The paintings from the exhibition O Fastio da Terra & O Rei do Gado by Alice Lara, emerge from a rural matrix genre in metabolization, alongside the social memory of coexistence and encounter with aesthetic observations about the artist's own musical research universe.

In the exhibition, the series O Fastio da Terra is presented as a set of paintings from 2022-23, in acrylic, oil, and encaustic on canvas - some of them even appear hoisted with delicate wooden structures. The pictorial content of the series is focused on typically Pantanal motifs: such as a small herd of cattle, a little horse, a cow, a calf, a bull, and finally, alligators. The inspiration for the works of "O Fastio da Terra" came some time after Alice joined as an artist in a socio-educational-artistic and environmental project in the Pantanal region. Carried out mainly between November and December 2020, during the most critical period of the COVID-19 pandemic when there were still no vaccine in circulation in the country, - at that moment, the big fire had just devastated the surroundings of the Serra do Amolar territory on the banks of the Paraguay River, between the borders of the states of Mato Grosso, Mato Grosso do Sul, and Bolivia. Like a portrait of the effects of destruction, animal carcasses, petrified vegetation, burned soil, and the smell of death hung in the air, the desolation of the natural landscape composing a scenario of the Anthropocene.
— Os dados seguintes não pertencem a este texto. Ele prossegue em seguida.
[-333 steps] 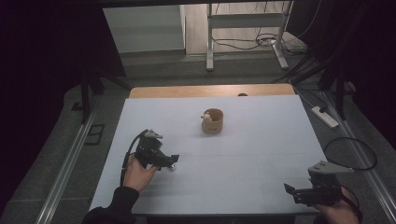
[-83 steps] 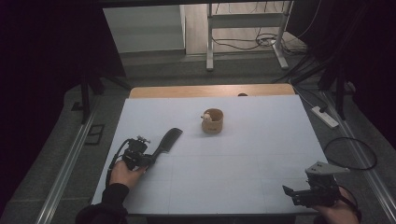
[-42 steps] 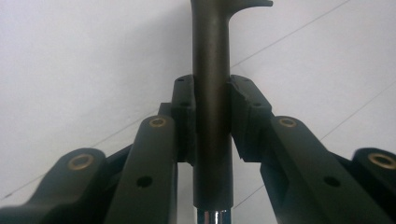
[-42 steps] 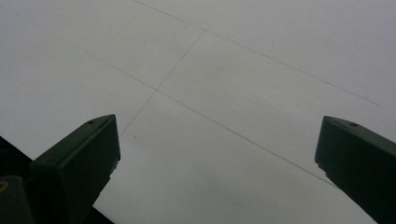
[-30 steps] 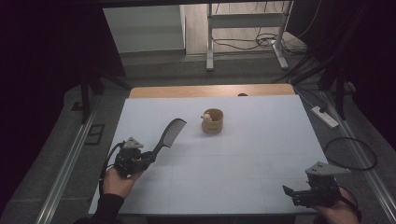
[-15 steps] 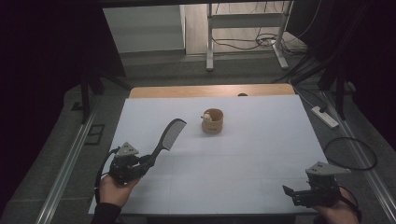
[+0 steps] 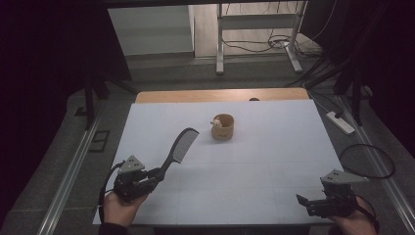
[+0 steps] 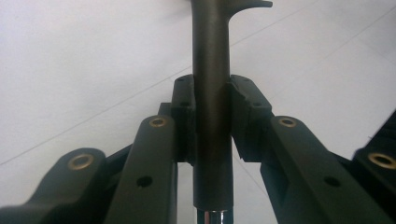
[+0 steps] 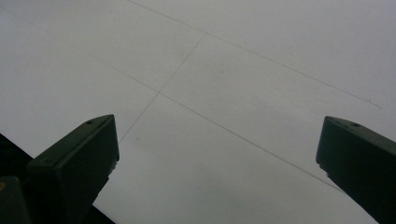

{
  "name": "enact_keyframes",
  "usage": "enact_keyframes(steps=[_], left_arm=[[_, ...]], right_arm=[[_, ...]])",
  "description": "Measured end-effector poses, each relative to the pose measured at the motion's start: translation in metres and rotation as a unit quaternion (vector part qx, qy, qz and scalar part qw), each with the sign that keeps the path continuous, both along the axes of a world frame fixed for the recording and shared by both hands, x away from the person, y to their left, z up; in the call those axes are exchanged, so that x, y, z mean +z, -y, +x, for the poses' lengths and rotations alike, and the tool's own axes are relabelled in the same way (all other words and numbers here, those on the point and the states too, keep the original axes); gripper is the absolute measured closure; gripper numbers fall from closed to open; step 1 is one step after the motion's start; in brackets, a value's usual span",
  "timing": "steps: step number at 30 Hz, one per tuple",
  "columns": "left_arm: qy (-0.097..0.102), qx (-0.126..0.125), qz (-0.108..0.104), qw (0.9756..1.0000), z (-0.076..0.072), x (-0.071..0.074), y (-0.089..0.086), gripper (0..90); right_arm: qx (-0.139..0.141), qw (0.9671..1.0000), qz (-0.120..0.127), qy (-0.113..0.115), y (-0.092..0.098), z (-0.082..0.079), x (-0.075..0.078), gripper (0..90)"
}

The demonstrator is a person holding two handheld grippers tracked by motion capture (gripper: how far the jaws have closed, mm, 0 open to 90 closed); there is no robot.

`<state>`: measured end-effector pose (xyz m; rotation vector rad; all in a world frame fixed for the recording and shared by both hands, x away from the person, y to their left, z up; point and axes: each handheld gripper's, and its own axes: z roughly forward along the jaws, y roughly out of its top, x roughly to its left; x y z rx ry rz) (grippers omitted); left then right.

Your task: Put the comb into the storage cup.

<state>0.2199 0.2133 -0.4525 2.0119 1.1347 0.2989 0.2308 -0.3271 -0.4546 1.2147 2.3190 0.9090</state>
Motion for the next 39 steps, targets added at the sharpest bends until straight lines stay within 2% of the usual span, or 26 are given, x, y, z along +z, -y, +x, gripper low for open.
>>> enact_keyframes(steps=[8, 17, 30, 39], left_arm=[[-0.006, -0.002, -0.016, 0.9999, -0.017, 0.0, 0.004, 72.1], [-0.005, -0.007, -0.018, 0.9998, -0.026, 0.0, 0.008, 72.0], [-0.001, -0.028, -0.012, 0.9995, -0.025, 0.001, 0.02, 72.1], [0.0, -0.039, -0.008, 0.9992, -0.021, 0.001, 0.026, 72.0]], right_arm=[[0.007, 1.0, 0.0, 0.006, 0.001, -0.001, 0.001, 0.0], [0.011, 0.9999, 0.0, 0.006, 0.001, -0.001, 0.001, 0.0], [0.021, 0.9997, 0.002, 0.012, -0.001, 0.0, 0.002, 0.0], [0.049, 0.9977, 0.035, 0.03, -0.006, 0.002, 0.009, 0.0]])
O Rei do Gado, a series of paintings from 2024, features approximately 10 acrylic canvases and refers to the protagonism of agro-pasture and the anti-heroic figure of the cowboy of the apocalypse. The culture of Brazilian contemporary country music, very popular between young crowds, know as “Sertanejo Universitario” is challenged by the ostentation of the young men from the field, know as “agroboys”, in relation to symbols such as: Nelore, 4X4 pickup truck brands, and logos on their belt buckles for participation in motorbike rides, auctions, and rodeos parties of the circuit. The narratives presented here are no longer those of the boys from the farm, but academically replaced by those of agriculture business and field sciences.
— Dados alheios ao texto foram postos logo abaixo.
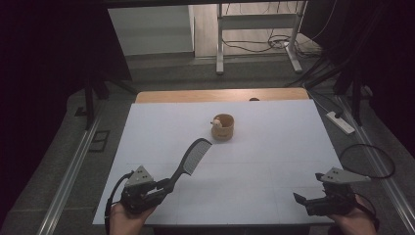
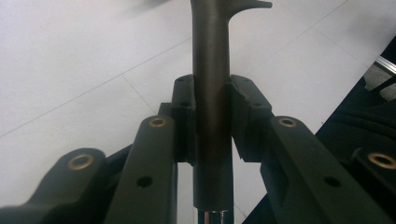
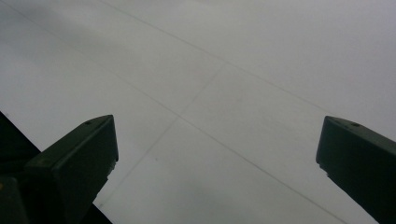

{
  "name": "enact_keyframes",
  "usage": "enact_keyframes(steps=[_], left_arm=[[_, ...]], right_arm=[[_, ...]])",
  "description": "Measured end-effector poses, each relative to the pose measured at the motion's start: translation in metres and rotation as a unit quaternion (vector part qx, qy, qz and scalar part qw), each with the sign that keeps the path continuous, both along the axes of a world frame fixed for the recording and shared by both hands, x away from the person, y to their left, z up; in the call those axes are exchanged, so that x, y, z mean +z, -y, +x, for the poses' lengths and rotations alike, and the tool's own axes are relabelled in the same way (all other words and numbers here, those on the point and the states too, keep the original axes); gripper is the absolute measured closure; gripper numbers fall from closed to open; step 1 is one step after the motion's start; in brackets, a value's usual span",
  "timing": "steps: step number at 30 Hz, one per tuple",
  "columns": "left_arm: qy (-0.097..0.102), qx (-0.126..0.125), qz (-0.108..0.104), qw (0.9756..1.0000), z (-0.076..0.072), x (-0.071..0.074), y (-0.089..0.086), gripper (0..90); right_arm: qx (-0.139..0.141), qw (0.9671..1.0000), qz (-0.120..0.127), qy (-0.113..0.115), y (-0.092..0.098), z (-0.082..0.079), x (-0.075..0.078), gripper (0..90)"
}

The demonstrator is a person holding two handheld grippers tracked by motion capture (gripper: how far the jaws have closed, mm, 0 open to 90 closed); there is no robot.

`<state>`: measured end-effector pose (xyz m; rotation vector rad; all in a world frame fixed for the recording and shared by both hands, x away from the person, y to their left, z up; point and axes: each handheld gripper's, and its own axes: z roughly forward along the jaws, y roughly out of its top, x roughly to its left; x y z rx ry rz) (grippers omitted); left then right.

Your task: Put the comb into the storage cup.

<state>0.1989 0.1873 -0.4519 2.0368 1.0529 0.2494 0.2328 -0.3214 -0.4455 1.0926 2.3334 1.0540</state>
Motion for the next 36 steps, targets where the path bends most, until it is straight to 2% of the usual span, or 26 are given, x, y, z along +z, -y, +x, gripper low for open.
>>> enact_keyframes(steps=[5, 12, 14, 22, 23, 26, 36], left_arm=[[0.003, -0.01, 0.003, 0.9999, 0.004, 0.0, 0.006, 72.1], [0.003, -0.017, 0.004, 0.9998, 0.006, 0.0, 0.009, 72.1], [0.002, -0.02, 0.0, 0.9998, 0.007, 0.0, 0.009, 72.1], [-0.001, -0.032, -0.002, 0.9995, 0.011, -0.001, 0.015, 72.1], [-0.001, -0.034, -0.001, 0.9994, 0.012, -0.001, 0.016, 72.1], [-0.002, -0.038, -0.003, 0.9993, 0.014, -0.001, 0.018, 72.1], [0.0, -0.045, -0.006, 0.9989, 0.021, -0.003, 0.024, 72.2]], right_arm=[[0.023, 0.9997, 0.005, 0.005, -0.009, 0.004, 0.003, 0.0], [0.04, 0.9989, 0.019, 0.016, -0.015, 0.009, 0.009, 0.0], [0.048, 0.9985, 0.027, 0.005, -0.018, 0.012, 0.012, 0.0], [0.058, 0.9974, 0.043, -0.006, -0.027, 0.021, 0.016, 0.0], [0.064, 0.9966, 0.05, -0.014, -0.031, 0.024, 0.017, 0.0], [0.069, 0.9957, 0.058, -0.021, -0.037, 0.027, 0.018, 0.0], [0.082, 0.9941, 0.063, -0.034, -0.05, 0.037, 0.018, 0.0]])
As Gustavo Alonso, historian, professor at UFPE, and author of "Asphalt Cowboys: Sertaneja Music and Brazilian Modernization" - published by Civilização Brasileira, 2015, explains, the cultural environment in question has undergone profound recent transformations and has become more sophisticated with the presence of female singers, the advent of "sofrência" (a subgenre of melodrama most popular today), the success of new masculinities in evidence (autoeroticism and manifestation of “queernejo”), and the stability of the old school Brazilian country music: the "sertanejo raiz" (which changes position according to time references).
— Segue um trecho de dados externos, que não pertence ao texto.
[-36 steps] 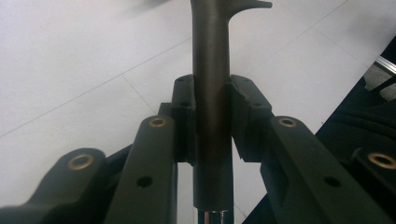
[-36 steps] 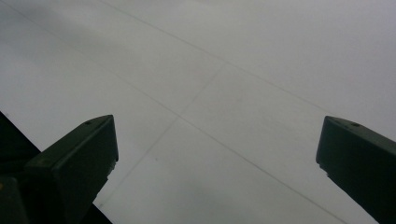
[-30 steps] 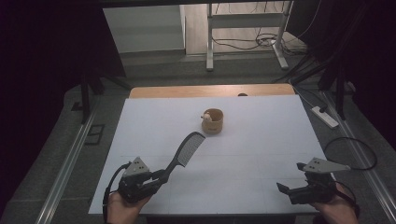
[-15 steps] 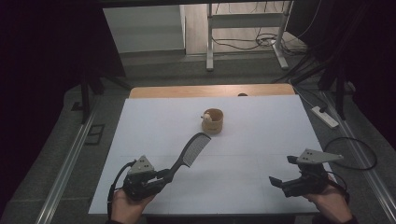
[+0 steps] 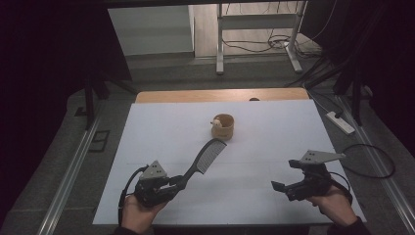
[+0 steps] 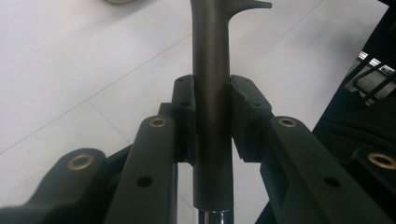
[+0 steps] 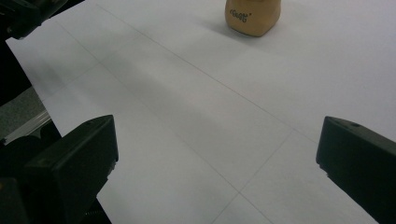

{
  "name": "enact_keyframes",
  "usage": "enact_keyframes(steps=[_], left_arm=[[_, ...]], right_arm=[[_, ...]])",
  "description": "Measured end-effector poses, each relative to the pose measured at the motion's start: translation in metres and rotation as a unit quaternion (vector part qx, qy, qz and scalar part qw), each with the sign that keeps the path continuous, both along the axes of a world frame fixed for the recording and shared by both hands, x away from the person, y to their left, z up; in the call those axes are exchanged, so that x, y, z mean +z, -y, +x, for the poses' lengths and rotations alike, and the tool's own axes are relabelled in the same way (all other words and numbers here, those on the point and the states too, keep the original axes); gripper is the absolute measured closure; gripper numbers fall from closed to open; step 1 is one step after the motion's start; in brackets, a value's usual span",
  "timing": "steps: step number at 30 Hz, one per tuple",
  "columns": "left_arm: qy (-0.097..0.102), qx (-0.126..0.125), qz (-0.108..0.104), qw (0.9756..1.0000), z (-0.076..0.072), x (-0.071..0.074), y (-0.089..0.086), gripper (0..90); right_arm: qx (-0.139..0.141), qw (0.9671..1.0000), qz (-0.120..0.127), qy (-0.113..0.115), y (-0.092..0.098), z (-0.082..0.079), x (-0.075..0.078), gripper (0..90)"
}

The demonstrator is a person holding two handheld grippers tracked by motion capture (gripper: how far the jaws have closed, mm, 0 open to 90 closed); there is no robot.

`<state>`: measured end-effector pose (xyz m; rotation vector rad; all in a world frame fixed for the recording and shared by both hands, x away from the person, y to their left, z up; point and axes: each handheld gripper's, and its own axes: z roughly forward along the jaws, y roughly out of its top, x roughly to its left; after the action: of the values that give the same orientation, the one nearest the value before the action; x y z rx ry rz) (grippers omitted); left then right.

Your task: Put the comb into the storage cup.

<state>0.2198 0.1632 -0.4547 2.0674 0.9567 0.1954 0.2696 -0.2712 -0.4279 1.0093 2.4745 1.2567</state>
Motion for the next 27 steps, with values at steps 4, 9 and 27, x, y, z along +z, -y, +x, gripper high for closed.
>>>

In addition to being perceived almost as an animal rights activist by the ones involved in the controversial Brazilian agriculture industry, Alice Lara, an artist from Brasilia-DF (a modernist projected city that hosts the Brazilian parliament), demonstrates in her intertwined biographical trajectory, and equally brings the shadow of climate anxiety over this specific environment. Her memories of proximity to data from Ibama (Brazilian Institute of the Environment and Renewable Natural Resources), an agency founded in 1989 in Brasília, are preceded by political scars for having already mentioned in previous works the MST.
The triumph of the selection of paintings from O Fastio da Terra & O Rei do Gado is to burst into the exhibition space with titles similar to a literature and music playlist.